Today’s announcement that Pope Benedict XVI will resign later this month has become a swirling vortex of media conjecture and speculation. Is it because of growing scandals in the United States and Ireland? Is it because the Pope is directly tied to the cover-up of child sexual abuse in the US and elsewhere?
I doubt it.
Yes, there are growing scandals – scandals that show that the cover-up of child sexual abuse goes all the way to the highest levels of the Vatican. Cardinal (in good standing) Roger Mahony, who covered up for dozens of priest predators in Los Angeles, has yet to receive any public rebuke from Rome. It is doubtful that he ever will. Even the slap on the wrist he received from LA Archbishop Jose Gomez has been minimized. Mahony will be able to vote for the new Pope and—in prime “Prince of the Church” fashion—will parade around Rome with this fellow cardinals next month.
But I believe that Benedict’s “resignation for health reasons” is probably the truth. Rumors have been swirling for years that the Pontiff has Alzheimers, and video from recent public appearances show a man in the ravages of declining health. And more videos like that will keep coming.
In the age of YouTube and smartphones, it has become virtually impossible for the Vatican to keep any kind of secret about the Pope’s health. Anytime Pope Benedict steps out in public, adoring fans, tourists and skeptics will record his every move and share it on social media.

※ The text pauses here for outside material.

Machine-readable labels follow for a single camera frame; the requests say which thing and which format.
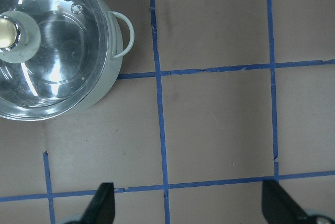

Call it the “end of grace.” No longer will the Pope be protected by state and international media, who have shared a “gentleman’s agreement” with the Vatican, ensuring that only flattering and regal images of the Pope are publicly released.
A 19-year-old with a smartphone can do a lot of damage, and the Vatican is working quickly to ensure that never happens.
As far as the sex abuse scandals? My guess is that the cover-up of tens of thousands of cases of child sex abuse worldwide is the furthest thing from the collective Curia’s mind.